▶ WORK ITEM
Below is a listing with pictures in it. Copy it exactly without them.

##### DATASET CONTENT

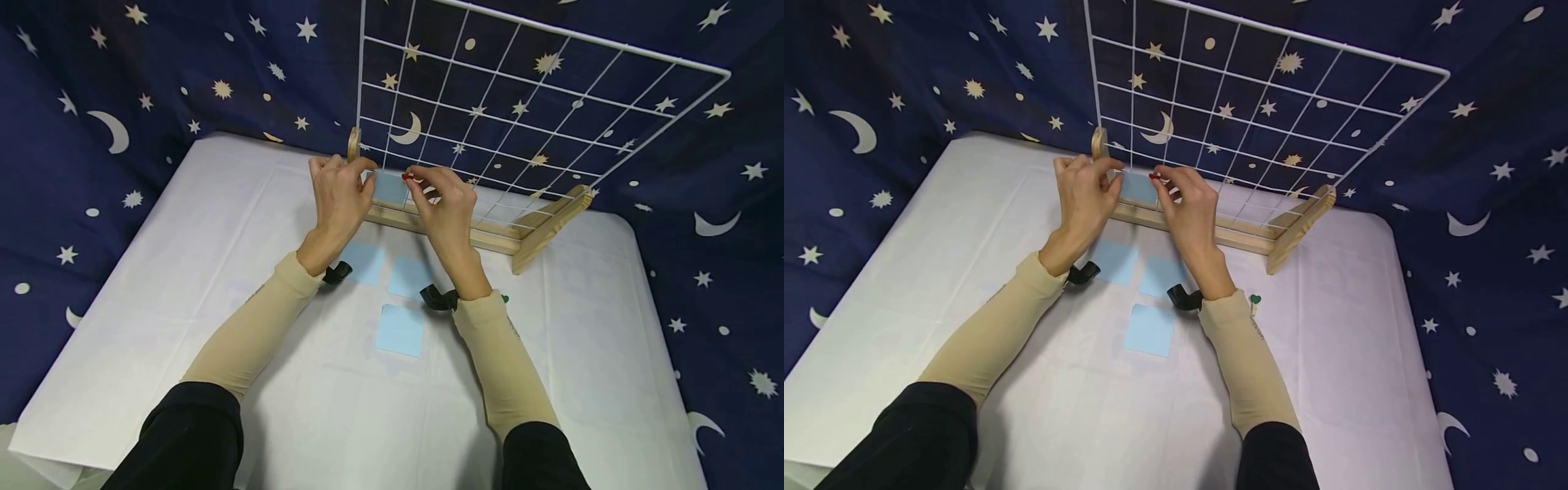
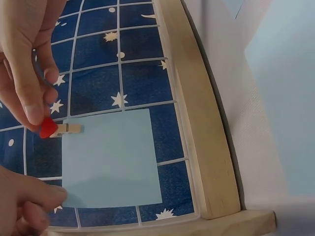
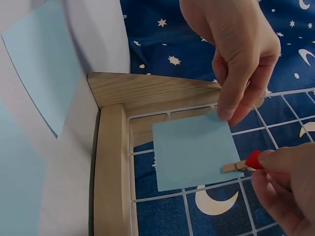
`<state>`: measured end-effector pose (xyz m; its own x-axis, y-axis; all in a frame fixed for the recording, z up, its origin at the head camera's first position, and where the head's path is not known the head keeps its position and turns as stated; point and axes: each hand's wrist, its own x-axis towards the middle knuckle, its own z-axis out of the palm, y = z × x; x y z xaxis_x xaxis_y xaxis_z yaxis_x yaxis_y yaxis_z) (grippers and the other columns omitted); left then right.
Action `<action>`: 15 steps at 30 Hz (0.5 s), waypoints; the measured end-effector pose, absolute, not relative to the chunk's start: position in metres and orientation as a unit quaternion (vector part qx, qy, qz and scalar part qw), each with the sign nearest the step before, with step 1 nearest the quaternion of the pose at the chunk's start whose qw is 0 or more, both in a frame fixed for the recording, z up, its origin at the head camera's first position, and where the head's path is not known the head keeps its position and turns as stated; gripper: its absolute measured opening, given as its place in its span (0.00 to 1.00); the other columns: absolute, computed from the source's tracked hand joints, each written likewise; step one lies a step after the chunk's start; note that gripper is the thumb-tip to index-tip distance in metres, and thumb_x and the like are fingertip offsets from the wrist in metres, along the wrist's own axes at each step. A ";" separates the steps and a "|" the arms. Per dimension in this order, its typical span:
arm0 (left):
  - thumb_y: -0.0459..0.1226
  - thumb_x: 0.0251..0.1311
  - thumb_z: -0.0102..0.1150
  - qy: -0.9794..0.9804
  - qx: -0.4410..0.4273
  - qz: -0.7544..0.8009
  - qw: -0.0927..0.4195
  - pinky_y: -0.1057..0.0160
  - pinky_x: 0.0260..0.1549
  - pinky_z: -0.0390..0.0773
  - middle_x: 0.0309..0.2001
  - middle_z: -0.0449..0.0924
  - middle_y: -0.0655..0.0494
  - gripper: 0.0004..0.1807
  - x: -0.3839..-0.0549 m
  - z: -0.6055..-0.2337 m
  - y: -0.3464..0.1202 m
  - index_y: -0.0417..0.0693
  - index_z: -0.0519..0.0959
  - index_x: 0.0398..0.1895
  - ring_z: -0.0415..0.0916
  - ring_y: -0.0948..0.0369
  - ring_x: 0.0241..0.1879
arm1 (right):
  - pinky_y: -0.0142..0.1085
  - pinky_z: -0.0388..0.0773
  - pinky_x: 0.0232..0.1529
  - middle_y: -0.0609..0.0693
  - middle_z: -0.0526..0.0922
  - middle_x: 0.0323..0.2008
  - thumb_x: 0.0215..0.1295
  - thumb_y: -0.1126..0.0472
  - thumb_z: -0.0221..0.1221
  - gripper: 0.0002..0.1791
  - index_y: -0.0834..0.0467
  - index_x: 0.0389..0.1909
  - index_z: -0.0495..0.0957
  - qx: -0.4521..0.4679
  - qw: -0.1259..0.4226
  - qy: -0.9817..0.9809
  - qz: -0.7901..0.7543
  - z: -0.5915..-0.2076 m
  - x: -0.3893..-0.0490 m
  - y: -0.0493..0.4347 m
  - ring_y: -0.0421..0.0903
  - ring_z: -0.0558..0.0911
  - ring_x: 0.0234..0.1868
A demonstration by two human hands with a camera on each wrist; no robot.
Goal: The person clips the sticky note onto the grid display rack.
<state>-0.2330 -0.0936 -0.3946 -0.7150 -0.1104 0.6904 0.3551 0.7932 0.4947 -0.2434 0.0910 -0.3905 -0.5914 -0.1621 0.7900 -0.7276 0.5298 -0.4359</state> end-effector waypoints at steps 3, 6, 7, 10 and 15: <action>0.32 0.62 0.71 -0.857 -0.079 -0.333 0.386 0.44 0.48 0.64 0.15 0.76 0.50 0.02 -0.231 -0.396 -0.096 0.44 0.91 0.35 0.72 0.51 0.26 | 0.42 0.87 0.30 0.57 0.91 0.36 0.67 0.67 0.70 0.07 0.64 0.44 0.90 0.266 0.357 -0.801 0.401 -0.390 -0.239 0.096 0.51 0.90 0.34; 0.31 0.62 0.71 -0.841 -0.101 -0.354 0.396 0.45 0.45 0.63 0.14 0.73 0.51 0.03 -0.228 -0.399 -0.099 0.43 0.90 0.31 0.69 0.51 0.25 | 0.42 0.87 0.32 0.57 0.90 0.35 0.69 0.66 0.69 0.06 0.63 0.43 0.90 0.254 0.352 -0.809 0.396 -0.389 -0.234 0.105 0.51 0.89 0.34; 0.31 0.62 0.71 -0.838 -0.109 -0.360 0.396 0.46 0.44 0.62 0.14 0.73 0.51 0.03 -0.227 -0.400 -0.100 0.42 0.90 0.31 0.68 0.51 0.24 | 0.42 0.87 0.32 0.57 0.90 0.35 0.70 0.66 0.68 0.06 0.63 0.42 0.91 0.252 0.349 -0.812 0.394 -0.389 -0.232 0.108 0.51 0.89 0.34; 0.30 0.61 0.72 -0.835 -0.129 -0.379 0.379 0.50 0.38 0.61 0.15 0.73 0.50 0.03 -0.224 -0.405 -0.101 0.41 0.89 0.30 0.67 0.51 0.24 | 0.43 0.87 0.32 0.56 0.91 0.34 0.70 0.64 0.68 0.06 0.63 0.41 0.91 0.247 0.338 -0.822 0.387 -0.390 -0.225 0.122 0.51 0.89 0.34; 0.29 0.60 0.71 -0.859 -0.120 -0.386 0.316 0.54 0.32 0.66 0.20 0.76 0.49 0.02 -0.219 -0.414 -0.105 0.40 0.89 0.31 0.71 0.52 0.24 | 0.43 0.87 0.32 0.56 0.91 0.32 0.70 0.63 0.69 0.06 0.62 0.39 0.91 0.234 0.315 -0.837 0.381 -0.398 -0.216 0.144 0.51 0.89 0.32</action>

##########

▶ RESULT OF THIS TASK
`<state>`: measured end-effector pose (xyz m; its own x-axis, y-axis; all in a frame fixed for the recording, z up, its origin at the head camera's first position, and where the head's path is not known the head keeps its position and turns as stated; point and axes: each hand's wrist, its own x-axis towards the middle knuckle, its own z-axis out of the palm, y = z × x; x y z xaxis_x xaxis_y xaxis_z yaxis_x yaxis_y yaxis_z) (grippers and the other columns omitted); left then right.
Action `<action>`: 15 steps at 30 Hz (0.5 s), waypoints; the measured end-effector pose, absolute, not relative to the chunk's start: position in metres and orientation as a unit quaternion (vector part qx, qy, qz and scalar part qw), each with the sign nearest the step before, with step 1 nearest the quaternion of the pose at the chunk's start whose qw is 0 or more, both in a frame fixed for the recording, z up, its origin at the head camera's first position, and where the head's path is not known the head keeps its position and turns as stated; gripper: its absolute measured opening, given as its place in its span (0.00 to 1.00); the other columns: absolute, computed from the source's tracked hand joints, each written likewise; step one lies a step after the chunk's start; note that gripper is the thumb-tip to index-tip distance in metres, and thumb_x and the like are fingertip offsets from the wrist in metres, along the wrist's own axes at each step. A ";" separates the steps and a "|" the arms. Per dimension in this order, its typical span:
arm0 (left):
  - thumb_y: -0.0459..0.1226
  - thumb_x: 0.0251..0.1311
  - thumb_z: -0.0102..0.1150
  - qy: -0.9794..0.9804
  - qx: -0.4410..0.4273
  - qz: -0.7544..0.8009
  - qw: -0.0927..0.4195
  - pinky_y: -0.1057..0.0160
  - pinky_x: 0.0260..0.1549
  - pinky_z: -0.0390..0.0773
  - middle_x: 0.0309..0.2001
  - middle_z: -0.0449..0.0924
  - middle_y: -0.0655..0.0494
  - gripper: 0.0004..0.1807
  - x: -0.3839..-0.0549 m
  - z: -0.6055..-0.2337 m
  - y: -0.3464..0.1202 m
  - index_y: -0.0417..0.0693
  - index_z: -0.0519..0.0959
  - index_x: 0.0398..0.1895
  - ring_z: -0.0415..0.0916
  - ring_y: -0.0948..0.0369
  - ring_x: 0.0241..0.1879
arm1 (right):
  - pinky_y: -0.0142..0.1085
  - pinky_z: -0.0388..0.0773
  - pinky_x: 0.0232..0.1529
  - middle_y: -0.0609..0.0693
  - middle_z: -0.0526..0.0922
  - middle_x: 0.0323..0.2008
  - thumb_x: 0.0215..0.1295
  - thumb_y: -0.1126..0.0472
  - thumb_z: -0.0221..0.1221
  - gripper: 0.0002..0.1791
  - index_y: -0.0834..0.0467
  - index_x: 0.0389..0.1909
  - index_z: -0.0495..0.0957
  - qx: -0.4521..0.4679
  - qw: -0.1259..0.4226
  - qy: -0.9817..0.9809
  - qz: -0.7901..0.7543
  - z: -0.5915..-0.2076 m
  - x: -0.3893..-0.0490 m
  - y: -0.0493..0.4347 m
  - ring_y: -0.0421..0.0903
  - ring_z: -0.0558..0.0911
  - ring_x: 0.0234..0.1868
A demonstration by two human hands with a camera on each wrist; no robot.
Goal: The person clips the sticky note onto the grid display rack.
<state>-0.2330 -0.0936 -0.3946 -0.7150 -0.1104 0.6904 0.3551 0.7932 0.4947 -0.2434 0.0910 -0.3905 -0.5914 -0.1621 0.7900 -0.7276 0.5298 -0.4359</state> end-effector waypoints at steps 3, 6, 7, 10 and 15: <action>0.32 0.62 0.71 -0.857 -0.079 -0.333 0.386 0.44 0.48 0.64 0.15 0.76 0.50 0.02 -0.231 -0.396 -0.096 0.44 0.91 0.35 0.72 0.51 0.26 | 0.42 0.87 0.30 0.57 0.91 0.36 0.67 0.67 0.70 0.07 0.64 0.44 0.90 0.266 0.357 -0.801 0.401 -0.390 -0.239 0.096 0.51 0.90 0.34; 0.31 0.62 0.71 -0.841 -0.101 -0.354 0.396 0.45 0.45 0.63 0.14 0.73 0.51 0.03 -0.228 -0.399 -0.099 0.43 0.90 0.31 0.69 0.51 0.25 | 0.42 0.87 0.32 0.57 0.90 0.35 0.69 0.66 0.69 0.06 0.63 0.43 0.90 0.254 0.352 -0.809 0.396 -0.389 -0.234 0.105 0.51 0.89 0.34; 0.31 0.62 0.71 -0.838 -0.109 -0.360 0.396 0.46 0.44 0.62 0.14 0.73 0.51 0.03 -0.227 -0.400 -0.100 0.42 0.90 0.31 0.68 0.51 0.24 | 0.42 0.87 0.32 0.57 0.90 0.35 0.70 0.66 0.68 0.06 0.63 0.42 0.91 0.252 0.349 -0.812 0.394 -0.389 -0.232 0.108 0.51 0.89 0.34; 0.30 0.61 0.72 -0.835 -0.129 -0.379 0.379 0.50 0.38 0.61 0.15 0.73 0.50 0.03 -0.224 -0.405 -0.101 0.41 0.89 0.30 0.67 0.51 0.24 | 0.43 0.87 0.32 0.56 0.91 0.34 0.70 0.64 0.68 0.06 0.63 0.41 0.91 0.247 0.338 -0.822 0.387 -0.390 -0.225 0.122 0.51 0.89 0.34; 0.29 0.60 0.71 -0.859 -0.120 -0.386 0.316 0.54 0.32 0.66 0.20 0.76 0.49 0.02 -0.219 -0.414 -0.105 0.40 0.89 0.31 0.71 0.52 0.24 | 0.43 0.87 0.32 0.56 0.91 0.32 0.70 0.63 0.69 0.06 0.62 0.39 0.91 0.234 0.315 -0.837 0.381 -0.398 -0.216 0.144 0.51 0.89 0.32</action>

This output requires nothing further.